Dataset entries:
_ _ _

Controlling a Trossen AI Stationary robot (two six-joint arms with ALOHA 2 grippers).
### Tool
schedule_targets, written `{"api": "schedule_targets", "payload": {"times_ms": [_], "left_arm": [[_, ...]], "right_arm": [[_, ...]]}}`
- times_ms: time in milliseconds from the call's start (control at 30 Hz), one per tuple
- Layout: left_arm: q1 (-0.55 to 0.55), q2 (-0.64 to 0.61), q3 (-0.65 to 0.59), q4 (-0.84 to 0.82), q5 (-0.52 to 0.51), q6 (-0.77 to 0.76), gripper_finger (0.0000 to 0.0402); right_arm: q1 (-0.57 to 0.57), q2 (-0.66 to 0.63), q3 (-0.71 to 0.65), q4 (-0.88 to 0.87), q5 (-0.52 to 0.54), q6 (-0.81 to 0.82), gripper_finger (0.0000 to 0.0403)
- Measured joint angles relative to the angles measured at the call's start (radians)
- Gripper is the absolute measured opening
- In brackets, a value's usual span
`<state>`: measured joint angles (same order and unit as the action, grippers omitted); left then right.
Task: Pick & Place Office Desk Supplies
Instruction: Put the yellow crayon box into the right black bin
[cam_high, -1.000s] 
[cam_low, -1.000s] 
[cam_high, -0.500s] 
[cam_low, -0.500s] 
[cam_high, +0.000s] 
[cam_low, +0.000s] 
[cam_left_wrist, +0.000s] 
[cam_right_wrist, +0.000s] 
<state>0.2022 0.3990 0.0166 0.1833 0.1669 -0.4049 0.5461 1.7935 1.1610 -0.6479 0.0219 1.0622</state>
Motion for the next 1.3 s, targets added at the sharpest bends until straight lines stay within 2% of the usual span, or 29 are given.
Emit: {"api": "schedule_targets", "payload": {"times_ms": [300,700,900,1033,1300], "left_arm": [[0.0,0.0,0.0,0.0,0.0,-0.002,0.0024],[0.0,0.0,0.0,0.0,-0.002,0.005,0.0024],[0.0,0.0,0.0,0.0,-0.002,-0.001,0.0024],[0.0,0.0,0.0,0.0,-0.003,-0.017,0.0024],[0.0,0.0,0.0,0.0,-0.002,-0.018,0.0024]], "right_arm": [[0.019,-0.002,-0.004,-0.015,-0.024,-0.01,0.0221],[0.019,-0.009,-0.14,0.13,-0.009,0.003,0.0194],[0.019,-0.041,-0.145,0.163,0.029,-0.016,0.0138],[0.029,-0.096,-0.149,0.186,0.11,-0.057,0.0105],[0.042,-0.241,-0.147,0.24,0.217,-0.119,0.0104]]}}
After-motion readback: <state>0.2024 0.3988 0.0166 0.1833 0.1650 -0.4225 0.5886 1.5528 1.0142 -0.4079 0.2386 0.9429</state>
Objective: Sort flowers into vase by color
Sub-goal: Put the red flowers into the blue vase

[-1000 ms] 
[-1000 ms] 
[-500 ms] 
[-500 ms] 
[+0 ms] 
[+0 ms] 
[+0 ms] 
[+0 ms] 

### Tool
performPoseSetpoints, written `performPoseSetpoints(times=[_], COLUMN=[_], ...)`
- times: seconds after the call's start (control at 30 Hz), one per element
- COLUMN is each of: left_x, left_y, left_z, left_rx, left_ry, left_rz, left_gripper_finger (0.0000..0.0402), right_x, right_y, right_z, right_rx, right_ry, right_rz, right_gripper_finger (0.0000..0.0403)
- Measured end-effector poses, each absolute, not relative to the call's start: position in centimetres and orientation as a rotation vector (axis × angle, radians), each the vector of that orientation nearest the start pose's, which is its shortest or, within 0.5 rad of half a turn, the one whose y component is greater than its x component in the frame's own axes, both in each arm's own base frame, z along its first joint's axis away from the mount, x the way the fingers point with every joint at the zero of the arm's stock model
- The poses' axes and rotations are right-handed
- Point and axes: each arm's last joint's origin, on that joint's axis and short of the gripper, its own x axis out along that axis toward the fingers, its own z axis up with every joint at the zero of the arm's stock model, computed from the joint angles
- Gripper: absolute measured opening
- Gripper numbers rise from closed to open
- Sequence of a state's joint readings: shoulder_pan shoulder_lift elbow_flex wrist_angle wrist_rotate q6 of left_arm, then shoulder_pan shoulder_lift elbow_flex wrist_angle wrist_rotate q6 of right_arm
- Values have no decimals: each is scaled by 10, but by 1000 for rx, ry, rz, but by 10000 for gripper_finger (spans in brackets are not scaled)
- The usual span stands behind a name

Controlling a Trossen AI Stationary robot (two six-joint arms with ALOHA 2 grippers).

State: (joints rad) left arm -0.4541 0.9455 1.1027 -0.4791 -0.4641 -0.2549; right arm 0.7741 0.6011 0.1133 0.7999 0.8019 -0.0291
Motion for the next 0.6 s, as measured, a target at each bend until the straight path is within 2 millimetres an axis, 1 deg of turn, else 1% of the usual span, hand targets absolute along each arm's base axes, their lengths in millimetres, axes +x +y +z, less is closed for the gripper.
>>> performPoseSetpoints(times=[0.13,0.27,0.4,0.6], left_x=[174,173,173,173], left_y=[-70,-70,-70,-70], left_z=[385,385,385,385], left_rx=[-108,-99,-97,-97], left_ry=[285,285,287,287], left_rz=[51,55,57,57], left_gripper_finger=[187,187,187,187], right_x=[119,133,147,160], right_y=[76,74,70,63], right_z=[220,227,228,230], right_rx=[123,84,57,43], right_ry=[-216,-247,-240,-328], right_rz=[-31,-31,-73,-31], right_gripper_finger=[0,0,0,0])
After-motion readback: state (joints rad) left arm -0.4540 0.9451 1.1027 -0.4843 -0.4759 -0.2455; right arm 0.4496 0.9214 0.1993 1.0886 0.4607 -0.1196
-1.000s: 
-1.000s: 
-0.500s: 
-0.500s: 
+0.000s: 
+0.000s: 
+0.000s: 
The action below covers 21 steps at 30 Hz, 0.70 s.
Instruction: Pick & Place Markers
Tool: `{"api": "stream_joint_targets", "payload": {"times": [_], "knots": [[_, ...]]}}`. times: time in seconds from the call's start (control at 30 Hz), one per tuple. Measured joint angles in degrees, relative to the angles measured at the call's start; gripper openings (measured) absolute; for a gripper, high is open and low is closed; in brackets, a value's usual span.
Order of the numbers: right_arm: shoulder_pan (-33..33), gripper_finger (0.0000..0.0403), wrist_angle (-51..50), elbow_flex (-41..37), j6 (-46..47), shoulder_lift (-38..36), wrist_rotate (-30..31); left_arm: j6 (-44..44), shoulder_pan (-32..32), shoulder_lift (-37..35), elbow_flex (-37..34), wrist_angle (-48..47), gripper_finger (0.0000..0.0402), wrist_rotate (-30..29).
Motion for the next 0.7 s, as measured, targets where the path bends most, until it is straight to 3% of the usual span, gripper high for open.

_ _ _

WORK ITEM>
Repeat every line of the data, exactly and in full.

ANSWER TO THIS TASK>
Controlling a Trossen AI Stationary robot (two six-joint arms with ALOHA 2 grippers).
### Tool
schedule_targets, written `{"api": "schedule_targets", "payload": {"times_ms": [_], "left_arm": [[_, ...]], "right_arm": [[_, ...]]}}`
- times_ms: time in milliseconds from the call's start (control at 30 Hz), one per tuple
- Layout: left_arm: q1 (-0.55 to 0.55), q2 (-0.64 to 0.61), q3 (-0.65 to 0.59), q4 (-0.84 to 0.82), q5 (-0.52 to 0.51), q6 (-0.77 to 0.76), gripper_finger (0.0000 to 0.0402); right_arm: q1 (-0.57 to 0.57), q2 (-0.66 to 0.63), q3 (-0.71 to 0.65), q4 (-0.88 to 0.87), q5 (-0.52 to 0.54), q6 (-0.81 to 0.82), gripper_finger (0.0000 to 0.0403)
- Measured joint angles relative to the angles measured at the call's start (radians)
- Gripper is the absolute measured opening
- In brackets, a value's usual span
`<state>`: measured joint angles (same order and unit as the action, grippers omitted); left then right.
Task: Pick & Place Office Desk Supplies
Instruction: Put the yellow crayon box into the right black bin
[cam_high, -1.000s] 
[cam_low, -1.000s] 
[cam_high, -0.500s] 
[cam_low, -0.500s] 
[cam_high, +0.000s] 
[cam_low, +0.000s] 
[cam_left_wrist, +0.000s] 
[cam_right_wrist, +0.000s] 
<state>0.2022 0.3990 0.0166 0.1833 0.1669 -0.4049 0.5461 1.7935 1.1610 -0.6479 0.0219 1.0622</state>
Motion for the next 1.3 s, targets added at the sharpest bends until straight lines stay within 2% of the usual span, or 29 are given.
Emit: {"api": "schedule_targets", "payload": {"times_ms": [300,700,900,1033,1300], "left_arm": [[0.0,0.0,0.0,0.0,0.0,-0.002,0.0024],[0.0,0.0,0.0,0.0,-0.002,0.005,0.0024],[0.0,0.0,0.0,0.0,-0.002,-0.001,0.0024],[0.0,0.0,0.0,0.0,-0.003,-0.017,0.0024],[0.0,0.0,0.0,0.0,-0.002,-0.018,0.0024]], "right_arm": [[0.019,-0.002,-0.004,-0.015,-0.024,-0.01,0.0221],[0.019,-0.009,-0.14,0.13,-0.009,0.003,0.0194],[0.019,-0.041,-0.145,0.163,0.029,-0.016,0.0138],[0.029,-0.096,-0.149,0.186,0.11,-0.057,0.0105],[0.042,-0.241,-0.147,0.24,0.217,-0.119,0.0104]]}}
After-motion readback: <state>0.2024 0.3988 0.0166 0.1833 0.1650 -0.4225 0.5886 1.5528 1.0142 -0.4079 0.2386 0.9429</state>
Objective: Sort flowers into vase by color
Sub-goal: Put the red flowers into the blue vase

[-1000 ms] 
[-1000 ms] 
[-500 ms] 
[-500 ms] 
[+0 ms] 
[+0 ms] 
[+0 ms] 
[+0 ms] 

### Tool
performPoseSetpoints, written `performPoseSetpoints(times=[_], COLUMN=[_], ...)`
- times: seconds after the call's start (control at 30 Hz), one per element
- COLUMN is each of: left_x, left_y, left_z, left_rx, left_ry, left_rz, left_gripper_finger (0.0000..0.0402), right_x, right_y, right_z, right_rx, right_ry, right_rz, right_gripper_finger (0.0000..0.0403)
- Measured end-effector poses, each absolute, not relative to the call's start: position in centimetres and orientation as a rotation vector (axis × angle, radians), each the vector of that orientation nearest the start pose's, which is its shortest or, within 0.5 rad of half a turn, the one whose y component is greater than its x component in the frame's own axes, both in each arm's own base frame, z along its first joint's axis away from the mount, x the way the fingers point with every joint at the zero of the arm's stock model
- The poses' axes and rotations are right-handed
- Point and axes: each arm's last joint's origin, on that joint's axis and short of the gripper, its own x axis out along that axis toward the fingers, its own z axis up with every joint at the zero of the arm's stock model, computed from the joint angles
- Gripper: absolute measured opening
- Gripper numbers rise from closed to open
- Sequence of a state's joint readings: shoulder_pan shoulder_lift elbow_flex wrist_angle wrist_rotate q6 of left_arm, then shoulder_pan shoulder_lift elbow_flex wrist_angle wrist_rotate q6 of right_arm
- Values have no decimals: each is scaled by 10, but by 1000 for rx, ry, rz, but by 10000 for gripper_finger (spans in brackets are not scaled)
- The usual span stands behind a name

Controlling a Trossen AI Stationary robot (two six-joint arms with ALOHA 2 grippers).

State: (joints rad) left arm -0.4541 0.9455 1.1027 -0.4791 -0.4641 -0.2549; right arm 0.7741 0.6011 0.1133 0.7999 0.8019 -0.0291
Motion for the next 0.6 s, as measured, a target at each bend until the straight path is within 2 millimetres an axis, 1 deg of turn, else 1% of the usual span, hand targets absolute along each arm's base axes, their lengths in millimetres, axes +x +y +z, less is closed for the gripper.
>>> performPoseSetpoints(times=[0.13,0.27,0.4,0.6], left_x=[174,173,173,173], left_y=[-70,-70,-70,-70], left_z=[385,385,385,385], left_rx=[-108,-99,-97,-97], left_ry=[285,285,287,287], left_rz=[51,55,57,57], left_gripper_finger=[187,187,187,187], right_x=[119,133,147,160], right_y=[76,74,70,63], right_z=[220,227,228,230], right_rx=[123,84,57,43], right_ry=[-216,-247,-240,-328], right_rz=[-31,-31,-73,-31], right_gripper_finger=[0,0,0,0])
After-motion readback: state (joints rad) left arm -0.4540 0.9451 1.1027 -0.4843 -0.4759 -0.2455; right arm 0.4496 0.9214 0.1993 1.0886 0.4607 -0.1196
-1.000s: 
-1.000s: 
-0.500s: 
-0.500s: 
+0.000s: 
+0.000s: 
+0.000s: 
The action below covers 21 steps at 30 Hz, 0.70 s.
Instruction: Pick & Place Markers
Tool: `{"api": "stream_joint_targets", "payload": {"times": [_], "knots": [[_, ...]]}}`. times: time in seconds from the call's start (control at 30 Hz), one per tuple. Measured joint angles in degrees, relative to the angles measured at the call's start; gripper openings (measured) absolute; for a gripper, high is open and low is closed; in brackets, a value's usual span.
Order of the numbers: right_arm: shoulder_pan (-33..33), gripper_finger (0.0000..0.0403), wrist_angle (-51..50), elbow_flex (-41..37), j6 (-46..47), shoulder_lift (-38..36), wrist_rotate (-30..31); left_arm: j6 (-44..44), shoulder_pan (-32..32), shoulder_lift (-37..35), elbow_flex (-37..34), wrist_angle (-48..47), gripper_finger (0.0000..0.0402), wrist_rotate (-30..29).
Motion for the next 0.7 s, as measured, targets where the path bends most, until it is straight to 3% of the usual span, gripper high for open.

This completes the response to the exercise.